Plastic waste (PW) is currently one of an environmental threat. Despite the increasing share of recycled plastics, their disposal remains high. Therefore, there is a high demand for new PW management systems. Among them, pyrolysis combined with dry reforming (PCDR) is an advantageous solution because it allows for resource re-covery in the form of gas and liquid fuels, with simultaneous utilization of CO2. To date, catalysts based on Ni, Co, and noble metals supported on metal oxides have been examined. However, these catalysts suffer from quick deactivation due to coking and sintering. Therefore, testing other materials for PCDR is of particular importance.

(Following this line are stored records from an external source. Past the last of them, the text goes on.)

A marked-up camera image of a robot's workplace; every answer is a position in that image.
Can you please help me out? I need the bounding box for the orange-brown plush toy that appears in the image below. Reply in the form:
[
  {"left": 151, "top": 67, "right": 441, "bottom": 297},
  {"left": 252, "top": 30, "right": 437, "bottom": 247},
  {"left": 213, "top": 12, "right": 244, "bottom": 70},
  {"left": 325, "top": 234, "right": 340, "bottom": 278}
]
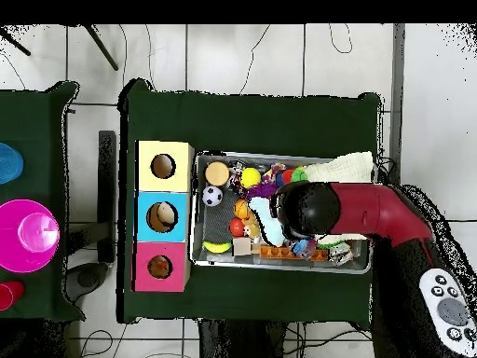
[{"left": 241, "top": 217, "right": 262, "bottom": 240}]

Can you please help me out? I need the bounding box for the mint green knitted cloth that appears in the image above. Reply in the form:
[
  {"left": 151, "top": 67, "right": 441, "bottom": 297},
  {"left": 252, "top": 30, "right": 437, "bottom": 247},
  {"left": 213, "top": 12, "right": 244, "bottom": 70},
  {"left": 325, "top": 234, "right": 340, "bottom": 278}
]
[{"left": 247, "top": 196, "right": 286, "bottom": 248}]

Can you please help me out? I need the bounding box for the shallow metal mesh bin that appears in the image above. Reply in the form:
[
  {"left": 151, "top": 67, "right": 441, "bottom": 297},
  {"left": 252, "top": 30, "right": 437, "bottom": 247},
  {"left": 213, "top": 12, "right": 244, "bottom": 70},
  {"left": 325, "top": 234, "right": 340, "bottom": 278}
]
[{"left": 189, "top": 149, "right": 379, "bottom": 275}]

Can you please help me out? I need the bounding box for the wooden box with three holes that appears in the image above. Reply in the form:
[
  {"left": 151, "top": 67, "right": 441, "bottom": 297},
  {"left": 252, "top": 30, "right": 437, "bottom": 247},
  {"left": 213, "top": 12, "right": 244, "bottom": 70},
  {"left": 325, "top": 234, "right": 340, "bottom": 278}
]
[{"left": 131, "top": 139, "right": 196, "bottom": 294}]

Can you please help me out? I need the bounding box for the small orange basketball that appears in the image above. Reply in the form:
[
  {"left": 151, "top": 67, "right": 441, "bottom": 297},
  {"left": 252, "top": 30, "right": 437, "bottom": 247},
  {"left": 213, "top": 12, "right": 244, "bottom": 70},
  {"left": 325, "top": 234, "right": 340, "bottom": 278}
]
[{"left": 233, "top": 199, "right": 252, "bottom": 220}]

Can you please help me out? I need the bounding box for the smooth yellow ball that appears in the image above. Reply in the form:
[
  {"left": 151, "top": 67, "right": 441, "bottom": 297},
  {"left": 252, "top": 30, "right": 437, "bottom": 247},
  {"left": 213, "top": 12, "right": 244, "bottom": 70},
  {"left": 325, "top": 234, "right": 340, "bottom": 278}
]
[{"left": 238, "top": 166, "right": 263, "bottom": 190}]

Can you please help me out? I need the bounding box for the small soccer ball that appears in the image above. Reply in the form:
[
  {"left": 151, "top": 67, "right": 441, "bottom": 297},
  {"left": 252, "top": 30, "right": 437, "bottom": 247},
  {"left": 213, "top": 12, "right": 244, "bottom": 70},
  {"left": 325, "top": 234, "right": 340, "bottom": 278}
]
[{"left": 201, "top": 185, "right": 224, "bottom": 207}]

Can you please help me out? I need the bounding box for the smooth orange-red ball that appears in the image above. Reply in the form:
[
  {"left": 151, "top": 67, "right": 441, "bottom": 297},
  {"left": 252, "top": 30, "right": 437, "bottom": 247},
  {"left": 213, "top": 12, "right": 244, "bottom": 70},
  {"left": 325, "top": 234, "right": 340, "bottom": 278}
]
[{"left": 227, "top": 217, "right": 246, "bottom": 238}]

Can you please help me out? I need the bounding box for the round container with orange lid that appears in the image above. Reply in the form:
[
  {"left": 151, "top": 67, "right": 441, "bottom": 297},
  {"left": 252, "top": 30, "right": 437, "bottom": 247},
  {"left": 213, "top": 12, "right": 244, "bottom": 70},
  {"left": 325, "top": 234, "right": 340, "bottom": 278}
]
[{"left": 204, "top": 160, "right": 231, "bottom": 187}]

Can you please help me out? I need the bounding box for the plain wooden cube block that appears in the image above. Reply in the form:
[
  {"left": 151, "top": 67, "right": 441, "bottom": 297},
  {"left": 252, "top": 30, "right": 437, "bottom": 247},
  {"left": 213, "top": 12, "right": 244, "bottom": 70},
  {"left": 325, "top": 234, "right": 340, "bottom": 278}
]
[{"left": 232, "top": 237, "right": 253, "bottom": 257}]

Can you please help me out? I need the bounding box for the yellow toy banana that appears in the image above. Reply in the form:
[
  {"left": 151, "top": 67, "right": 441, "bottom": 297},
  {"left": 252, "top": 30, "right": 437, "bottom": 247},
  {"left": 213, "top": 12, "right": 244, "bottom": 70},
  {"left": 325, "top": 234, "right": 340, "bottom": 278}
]
[{"left": 201, "top": 240, "right": 233, "bottom": 255}]

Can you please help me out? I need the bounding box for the orange toy brick plate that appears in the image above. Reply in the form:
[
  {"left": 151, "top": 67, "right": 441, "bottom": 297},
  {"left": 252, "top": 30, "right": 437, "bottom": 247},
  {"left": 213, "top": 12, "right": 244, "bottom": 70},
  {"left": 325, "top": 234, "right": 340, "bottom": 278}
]
[{"left": 258, "top": 244, "right": 329, "bottom": 262}]

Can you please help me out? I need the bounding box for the dark green table cloth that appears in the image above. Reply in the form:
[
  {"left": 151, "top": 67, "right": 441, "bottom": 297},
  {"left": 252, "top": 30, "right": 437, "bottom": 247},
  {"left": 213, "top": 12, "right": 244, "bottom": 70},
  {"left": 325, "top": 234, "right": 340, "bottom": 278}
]
[
  {"left": 0, "top": 80, "right": 87, "bottom": 322},
  {"left": 116, "top": 77, "right": 383, "bottom": 329}
]

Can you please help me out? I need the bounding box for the cream knitted cloth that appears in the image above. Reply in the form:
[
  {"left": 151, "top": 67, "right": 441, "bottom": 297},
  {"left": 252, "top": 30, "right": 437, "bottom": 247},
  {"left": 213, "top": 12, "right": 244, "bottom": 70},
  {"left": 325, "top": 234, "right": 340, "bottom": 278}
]
[{"left": 303, "top": 150, "right": 375, "bottom": 243}]

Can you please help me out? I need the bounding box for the black panel stand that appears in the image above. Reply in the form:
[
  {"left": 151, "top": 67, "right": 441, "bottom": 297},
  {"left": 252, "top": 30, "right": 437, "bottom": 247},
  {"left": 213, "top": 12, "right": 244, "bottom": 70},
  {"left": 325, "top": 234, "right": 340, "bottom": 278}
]
[{"left": 97, "top": 130, "right": 117, "bottom": 263}]

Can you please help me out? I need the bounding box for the grey round stand base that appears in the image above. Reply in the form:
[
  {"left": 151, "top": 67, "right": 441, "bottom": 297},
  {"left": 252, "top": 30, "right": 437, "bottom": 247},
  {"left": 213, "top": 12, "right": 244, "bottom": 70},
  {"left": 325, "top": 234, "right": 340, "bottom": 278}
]
[{"left": 64, "top": 261, "right": 110, "bottom": 303}]

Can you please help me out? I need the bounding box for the black tripod leg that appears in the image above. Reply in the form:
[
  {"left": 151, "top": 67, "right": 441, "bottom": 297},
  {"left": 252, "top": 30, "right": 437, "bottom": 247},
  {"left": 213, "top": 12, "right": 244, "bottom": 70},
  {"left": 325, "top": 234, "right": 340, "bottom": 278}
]
[
  {"left": 0, "top": 29, "right": 32, "bottom": 57},
  {"left": 83, "top": 24, "right": 119, "bottom": 72}
]

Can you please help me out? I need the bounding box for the magenta plastic bowl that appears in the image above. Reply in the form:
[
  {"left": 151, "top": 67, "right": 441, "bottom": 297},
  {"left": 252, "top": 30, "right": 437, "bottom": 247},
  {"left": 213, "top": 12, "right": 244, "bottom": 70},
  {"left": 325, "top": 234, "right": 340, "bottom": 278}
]
[{"left": 0, "top": 198, "right": 61, "bottom": 274}]

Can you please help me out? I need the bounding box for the blue round disc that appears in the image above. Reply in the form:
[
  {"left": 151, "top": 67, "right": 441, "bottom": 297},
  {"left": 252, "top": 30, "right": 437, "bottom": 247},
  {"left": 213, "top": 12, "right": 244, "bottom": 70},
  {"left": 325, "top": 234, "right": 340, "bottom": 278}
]
[{"left": 0, "top": 142, "right": 24, "bottom": 186}]

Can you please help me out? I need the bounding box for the red plastic cup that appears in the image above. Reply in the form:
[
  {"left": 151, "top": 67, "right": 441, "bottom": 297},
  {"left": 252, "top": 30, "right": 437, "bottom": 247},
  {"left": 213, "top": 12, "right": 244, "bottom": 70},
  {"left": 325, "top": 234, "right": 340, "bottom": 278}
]
[{"left": 0, "top": 280, "right": 26, "bottom": 311}]

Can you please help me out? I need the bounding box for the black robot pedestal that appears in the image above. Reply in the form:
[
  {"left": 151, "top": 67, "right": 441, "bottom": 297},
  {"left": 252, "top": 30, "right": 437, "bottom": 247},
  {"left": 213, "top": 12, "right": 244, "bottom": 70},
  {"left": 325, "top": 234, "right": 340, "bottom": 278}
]
[{"left": 198, "top": 318, "right": 288, "bottom": 358}]

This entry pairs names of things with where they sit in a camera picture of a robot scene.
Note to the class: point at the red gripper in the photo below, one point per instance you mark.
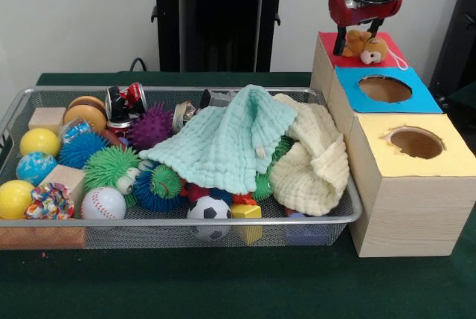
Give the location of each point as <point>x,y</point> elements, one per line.
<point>366,12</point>

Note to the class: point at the brown plush monkey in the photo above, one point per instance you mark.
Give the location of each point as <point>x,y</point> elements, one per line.
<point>372,50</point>

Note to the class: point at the cream waffle cloth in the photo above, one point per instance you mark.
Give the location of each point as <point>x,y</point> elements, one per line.
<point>308,185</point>

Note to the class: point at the mint green waffle cloth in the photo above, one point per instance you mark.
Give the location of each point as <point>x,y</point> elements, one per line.
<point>215,148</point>

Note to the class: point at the wooden box with three holes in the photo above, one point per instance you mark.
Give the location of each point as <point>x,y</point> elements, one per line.
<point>409,215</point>

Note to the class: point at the black chair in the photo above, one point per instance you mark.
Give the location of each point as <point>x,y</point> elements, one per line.
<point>457,55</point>

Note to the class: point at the black and white soccer ball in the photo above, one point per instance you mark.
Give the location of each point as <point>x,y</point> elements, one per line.
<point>208,209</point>

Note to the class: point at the green spiky toy with eyes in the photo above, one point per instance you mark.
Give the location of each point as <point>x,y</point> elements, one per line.
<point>108,166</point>

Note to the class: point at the toy hamburger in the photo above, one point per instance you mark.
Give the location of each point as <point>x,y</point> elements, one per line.
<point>85,114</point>

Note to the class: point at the dark green table cloth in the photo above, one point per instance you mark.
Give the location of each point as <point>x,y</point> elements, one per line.
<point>223,285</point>

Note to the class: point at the blue spiky ball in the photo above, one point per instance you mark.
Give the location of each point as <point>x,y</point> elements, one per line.
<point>82,149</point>

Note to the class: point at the white baseball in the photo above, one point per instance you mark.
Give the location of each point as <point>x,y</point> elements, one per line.
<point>103,205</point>

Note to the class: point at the yellow ball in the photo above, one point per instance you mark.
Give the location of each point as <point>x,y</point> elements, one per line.
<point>15,198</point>
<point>39,142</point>

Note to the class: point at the blue globe ball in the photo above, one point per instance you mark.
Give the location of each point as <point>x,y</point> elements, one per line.
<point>35,168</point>

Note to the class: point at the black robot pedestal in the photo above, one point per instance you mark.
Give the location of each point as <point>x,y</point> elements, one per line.
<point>223,18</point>

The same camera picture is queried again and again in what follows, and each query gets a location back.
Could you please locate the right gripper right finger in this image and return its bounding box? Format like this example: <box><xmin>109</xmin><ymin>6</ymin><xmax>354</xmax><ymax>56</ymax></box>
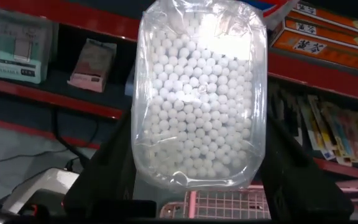
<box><xmin>259</xmin><ymin>115</ymin><xmax>355</xmax><ymax>222</ymax></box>

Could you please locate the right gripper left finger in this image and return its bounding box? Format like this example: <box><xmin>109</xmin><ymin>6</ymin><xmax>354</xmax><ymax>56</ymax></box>
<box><xmin>62</xmin><ymin>109</ymin><xmax>136</xmax><ymax>218</ymax></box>

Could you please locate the clear bag of white balls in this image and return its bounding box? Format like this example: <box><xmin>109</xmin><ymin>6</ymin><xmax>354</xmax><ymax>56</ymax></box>
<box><xmin>131</xmin><ymin>0</ymin><xmax>269</xmax><ymax>191</ymax></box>

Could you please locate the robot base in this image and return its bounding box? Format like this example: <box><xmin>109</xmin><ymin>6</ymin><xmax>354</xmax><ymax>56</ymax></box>
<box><xmin>0</xmin><ymin>167</ymin><xmax>80</xmax><ymax>224</ymax></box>

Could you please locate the pink shopping cart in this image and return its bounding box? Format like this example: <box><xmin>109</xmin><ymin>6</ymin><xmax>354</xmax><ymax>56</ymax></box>
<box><xmin>159</xmin><ymin>177</ymin><xmax>358</xmax><ymax>220</ymax></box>

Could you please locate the red shop shelf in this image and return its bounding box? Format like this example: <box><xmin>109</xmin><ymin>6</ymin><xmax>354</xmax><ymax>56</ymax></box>
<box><xmin>0</xmin><ymin>0</ymin><xmax>358</xmax><ymax>180</ymax></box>

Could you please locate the pink and grey box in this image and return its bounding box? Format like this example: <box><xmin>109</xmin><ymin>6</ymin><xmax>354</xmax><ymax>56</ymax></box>
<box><xmin>67</xmin><ymin>38</ymin><xmax>117</xmax><ymax>93</ymax></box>

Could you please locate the orange flat box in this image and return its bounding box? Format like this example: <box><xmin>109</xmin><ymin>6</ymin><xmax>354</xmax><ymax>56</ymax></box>
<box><xmin>283</xmin><ymin>15</ymin><xmax>358</xmax><ymax>52</ymax></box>
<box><xmin>288</xmin><ymin>1</ymin><xmax>358</xmax><ymax>35</ymax></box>
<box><xmin>268</xmin><ymin>23</ymin><xmax>358</xmax><ymax>72</ymax></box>

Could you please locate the teal and white box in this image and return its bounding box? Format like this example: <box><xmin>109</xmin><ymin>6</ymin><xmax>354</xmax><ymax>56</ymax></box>
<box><xmin>0</xmin><ymin>7</ymin><xmax>55</xmax><ymax>85</ymax></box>

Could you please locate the red and blue pack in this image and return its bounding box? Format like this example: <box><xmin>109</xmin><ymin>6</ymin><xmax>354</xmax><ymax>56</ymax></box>
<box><xmin>244</xmin><ymin>0</ymin><xmax>300</xmax><ymax>19</ymax></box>

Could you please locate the black cable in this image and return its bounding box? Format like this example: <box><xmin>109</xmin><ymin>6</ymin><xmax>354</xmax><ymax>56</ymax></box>
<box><xmin>50</xmin><ymin>107</ymin><xmax>101</xmax><ymax>167</ymax></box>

In this regard, Ni-WC/Al2O3 and Ni-WC/MgWO4/MgAl2O4 were investigated as potential PCDR catalysts. The catalysts were characterized by BET, BJH, XRD, CO2-TPD, H2-TPR, SEM, TEM, TG and DTG. The catalytic activity was evaluated in a two-step PCDR process using low-density polyethylene (LDPE), polystyrene (PS), polyethylene terephthalate (PET), and simulated waste plastic (SWP). The structure of the polymer strongly determines the yields of gas, liquid, and solid products. The highest yield of synthetic gas generation was observed for Ni-WC/ MgWO4/MgAl2O4 and was 48.20 +/- 2.41 mmol/gp. Different origins of the structural changes including oxidation or coking were observed for different plastics. PCDR of PET led mainly to oxidation, LDPE to the coking deposition. Catalysts after the process with PS were characterized by preservation of crystalline structure. The results indicate a high potential of carbide catalysts in the recovery of gaseous and liquid raw materials.